Exercise aim: The exercise asks you to copy every line below in which "pictures" appears.

Exercise inputs:
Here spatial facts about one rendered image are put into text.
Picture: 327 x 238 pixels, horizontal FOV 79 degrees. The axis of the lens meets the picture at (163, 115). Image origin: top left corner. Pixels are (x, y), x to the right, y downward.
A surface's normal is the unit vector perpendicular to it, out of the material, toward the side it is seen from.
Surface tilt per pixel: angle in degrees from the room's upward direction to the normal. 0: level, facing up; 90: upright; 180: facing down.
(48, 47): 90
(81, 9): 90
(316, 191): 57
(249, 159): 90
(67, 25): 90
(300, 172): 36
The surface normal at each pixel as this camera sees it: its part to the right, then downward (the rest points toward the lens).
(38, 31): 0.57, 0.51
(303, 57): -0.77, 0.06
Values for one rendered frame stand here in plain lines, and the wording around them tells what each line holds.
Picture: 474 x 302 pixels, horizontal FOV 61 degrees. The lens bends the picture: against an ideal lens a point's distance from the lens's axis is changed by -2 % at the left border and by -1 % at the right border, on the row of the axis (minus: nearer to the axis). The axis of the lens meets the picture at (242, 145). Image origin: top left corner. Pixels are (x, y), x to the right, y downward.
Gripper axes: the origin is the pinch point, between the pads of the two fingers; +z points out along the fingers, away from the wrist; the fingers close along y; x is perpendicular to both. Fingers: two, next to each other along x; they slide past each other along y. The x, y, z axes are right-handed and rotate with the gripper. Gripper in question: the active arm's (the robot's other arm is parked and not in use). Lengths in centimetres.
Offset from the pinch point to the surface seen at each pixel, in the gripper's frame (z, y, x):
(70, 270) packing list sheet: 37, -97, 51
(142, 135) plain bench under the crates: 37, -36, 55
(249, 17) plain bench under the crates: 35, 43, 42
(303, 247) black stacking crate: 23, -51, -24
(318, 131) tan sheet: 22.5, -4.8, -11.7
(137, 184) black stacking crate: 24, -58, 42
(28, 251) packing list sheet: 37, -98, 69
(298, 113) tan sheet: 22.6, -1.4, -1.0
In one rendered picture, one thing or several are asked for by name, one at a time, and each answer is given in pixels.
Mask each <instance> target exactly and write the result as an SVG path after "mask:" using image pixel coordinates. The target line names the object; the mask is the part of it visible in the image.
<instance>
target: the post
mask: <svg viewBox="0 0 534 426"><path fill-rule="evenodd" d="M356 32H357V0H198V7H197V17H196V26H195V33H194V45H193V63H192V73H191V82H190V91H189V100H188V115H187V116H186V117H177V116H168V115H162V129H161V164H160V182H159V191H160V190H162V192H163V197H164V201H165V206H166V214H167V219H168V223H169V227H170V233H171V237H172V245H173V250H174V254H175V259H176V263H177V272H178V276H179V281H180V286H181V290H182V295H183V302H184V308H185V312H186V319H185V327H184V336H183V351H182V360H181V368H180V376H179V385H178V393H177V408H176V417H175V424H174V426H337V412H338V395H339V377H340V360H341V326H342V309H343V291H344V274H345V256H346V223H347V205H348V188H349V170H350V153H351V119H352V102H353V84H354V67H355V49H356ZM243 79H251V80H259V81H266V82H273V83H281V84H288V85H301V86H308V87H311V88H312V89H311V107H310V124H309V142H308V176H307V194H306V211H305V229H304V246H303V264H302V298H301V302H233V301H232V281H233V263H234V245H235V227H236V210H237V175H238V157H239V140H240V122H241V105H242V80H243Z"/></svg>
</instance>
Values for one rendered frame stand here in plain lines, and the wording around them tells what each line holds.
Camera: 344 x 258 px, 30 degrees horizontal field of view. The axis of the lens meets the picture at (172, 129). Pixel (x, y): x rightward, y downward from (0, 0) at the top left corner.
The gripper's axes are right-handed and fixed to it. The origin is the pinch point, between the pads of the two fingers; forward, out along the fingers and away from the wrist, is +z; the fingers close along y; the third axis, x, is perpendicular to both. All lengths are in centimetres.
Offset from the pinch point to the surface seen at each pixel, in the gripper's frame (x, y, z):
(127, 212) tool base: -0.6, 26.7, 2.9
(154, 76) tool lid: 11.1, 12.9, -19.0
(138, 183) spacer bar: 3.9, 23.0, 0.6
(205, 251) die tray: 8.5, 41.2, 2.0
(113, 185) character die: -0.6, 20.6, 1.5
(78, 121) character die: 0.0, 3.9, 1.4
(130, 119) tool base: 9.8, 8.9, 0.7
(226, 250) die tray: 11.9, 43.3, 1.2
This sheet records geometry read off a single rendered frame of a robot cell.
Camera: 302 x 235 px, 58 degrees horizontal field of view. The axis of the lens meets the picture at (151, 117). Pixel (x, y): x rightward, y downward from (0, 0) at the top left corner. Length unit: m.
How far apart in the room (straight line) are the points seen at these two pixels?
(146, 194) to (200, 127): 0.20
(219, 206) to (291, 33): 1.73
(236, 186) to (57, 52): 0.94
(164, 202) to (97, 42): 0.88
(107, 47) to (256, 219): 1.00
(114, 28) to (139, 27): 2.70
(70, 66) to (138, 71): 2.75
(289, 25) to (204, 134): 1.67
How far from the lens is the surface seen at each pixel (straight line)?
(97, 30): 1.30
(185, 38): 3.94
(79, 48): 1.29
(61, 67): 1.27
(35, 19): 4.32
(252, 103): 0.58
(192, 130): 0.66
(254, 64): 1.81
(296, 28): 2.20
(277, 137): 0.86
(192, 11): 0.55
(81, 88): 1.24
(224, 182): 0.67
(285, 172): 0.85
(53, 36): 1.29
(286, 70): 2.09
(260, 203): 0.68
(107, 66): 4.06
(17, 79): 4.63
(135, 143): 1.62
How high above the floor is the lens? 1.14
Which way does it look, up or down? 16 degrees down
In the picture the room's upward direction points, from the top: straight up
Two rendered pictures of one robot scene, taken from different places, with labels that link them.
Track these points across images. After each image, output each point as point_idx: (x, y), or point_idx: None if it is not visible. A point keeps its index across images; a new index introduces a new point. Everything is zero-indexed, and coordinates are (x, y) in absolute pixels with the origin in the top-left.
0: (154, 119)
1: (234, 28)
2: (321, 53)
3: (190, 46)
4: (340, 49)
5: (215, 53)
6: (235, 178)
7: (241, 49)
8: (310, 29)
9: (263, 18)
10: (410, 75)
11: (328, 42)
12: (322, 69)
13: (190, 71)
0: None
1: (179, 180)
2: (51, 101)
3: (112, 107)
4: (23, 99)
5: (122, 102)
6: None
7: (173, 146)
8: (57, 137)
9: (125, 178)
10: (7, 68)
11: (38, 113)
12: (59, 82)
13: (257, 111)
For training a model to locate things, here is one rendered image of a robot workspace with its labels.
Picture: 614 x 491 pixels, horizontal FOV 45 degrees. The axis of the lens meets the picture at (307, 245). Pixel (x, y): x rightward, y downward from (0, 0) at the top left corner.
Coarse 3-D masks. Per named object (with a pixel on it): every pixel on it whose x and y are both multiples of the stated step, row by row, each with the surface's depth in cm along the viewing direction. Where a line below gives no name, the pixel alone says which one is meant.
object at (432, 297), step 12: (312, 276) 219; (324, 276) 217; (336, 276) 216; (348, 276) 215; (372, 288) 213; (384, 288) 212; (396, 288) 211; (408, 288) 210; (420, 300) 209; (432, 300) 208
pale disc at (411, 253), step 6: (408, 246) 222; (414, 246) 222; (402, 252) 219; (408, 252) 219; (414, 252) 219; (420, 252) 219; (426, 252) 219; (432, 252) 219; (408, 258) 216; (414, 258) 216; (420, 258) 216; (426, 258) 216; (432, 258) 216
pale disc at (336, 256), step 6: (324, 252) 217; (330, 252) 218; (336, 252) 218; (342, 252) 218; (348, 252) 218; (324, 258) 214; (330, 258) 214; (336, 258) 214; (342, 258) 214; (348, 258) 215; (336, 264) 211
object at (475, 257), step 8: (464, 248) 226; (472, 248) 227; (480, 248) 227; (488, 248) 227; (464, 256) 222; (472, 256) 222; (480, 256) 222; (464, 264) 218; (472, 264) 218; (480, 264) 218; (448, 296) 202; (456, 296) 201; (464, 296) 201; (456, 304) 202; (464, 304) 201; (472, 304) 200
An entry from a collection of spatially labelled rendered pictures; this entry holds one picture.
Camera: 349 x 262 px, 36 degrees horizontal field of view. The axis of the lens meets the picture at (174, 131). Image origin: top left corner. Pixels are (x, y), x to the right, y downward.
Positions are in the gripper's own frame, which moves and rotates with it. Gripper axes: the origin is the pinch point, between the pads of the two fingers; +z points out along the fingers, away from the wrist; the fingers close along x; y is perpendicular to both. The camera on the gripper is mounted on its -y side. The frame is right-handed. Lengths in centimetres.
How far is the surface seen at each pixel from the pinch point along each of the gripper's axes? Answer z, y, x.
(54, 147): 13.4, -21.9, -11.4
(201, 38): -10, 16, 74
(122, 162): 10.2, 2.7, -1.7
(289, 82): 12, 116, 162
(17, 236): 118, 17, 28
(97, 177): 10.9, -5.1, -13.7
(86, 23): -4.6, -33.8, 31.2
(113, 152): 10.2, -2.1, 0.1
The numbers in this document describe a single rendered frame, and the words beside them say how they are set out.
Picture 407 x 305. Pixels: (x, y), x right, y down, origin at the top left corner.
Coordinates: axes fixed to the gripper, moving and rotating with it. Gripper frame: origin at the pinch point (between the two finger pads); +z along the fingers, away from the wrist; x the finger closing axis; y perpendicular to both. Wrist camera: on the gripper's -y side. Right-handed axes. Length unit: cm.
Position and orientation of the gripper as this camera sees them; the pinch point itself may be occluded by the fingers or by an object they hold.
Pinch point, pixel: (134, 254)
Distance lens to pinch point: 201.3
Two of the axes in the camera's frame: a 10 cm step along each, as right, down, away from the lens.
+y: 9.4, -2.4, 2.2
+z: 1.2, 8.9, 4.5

Task output:
Two rendered pictures of one robot scene, taken from different places, with labels that link them.
An entry from a collection of spatially labelled rendered pictures; this entry holds one picture.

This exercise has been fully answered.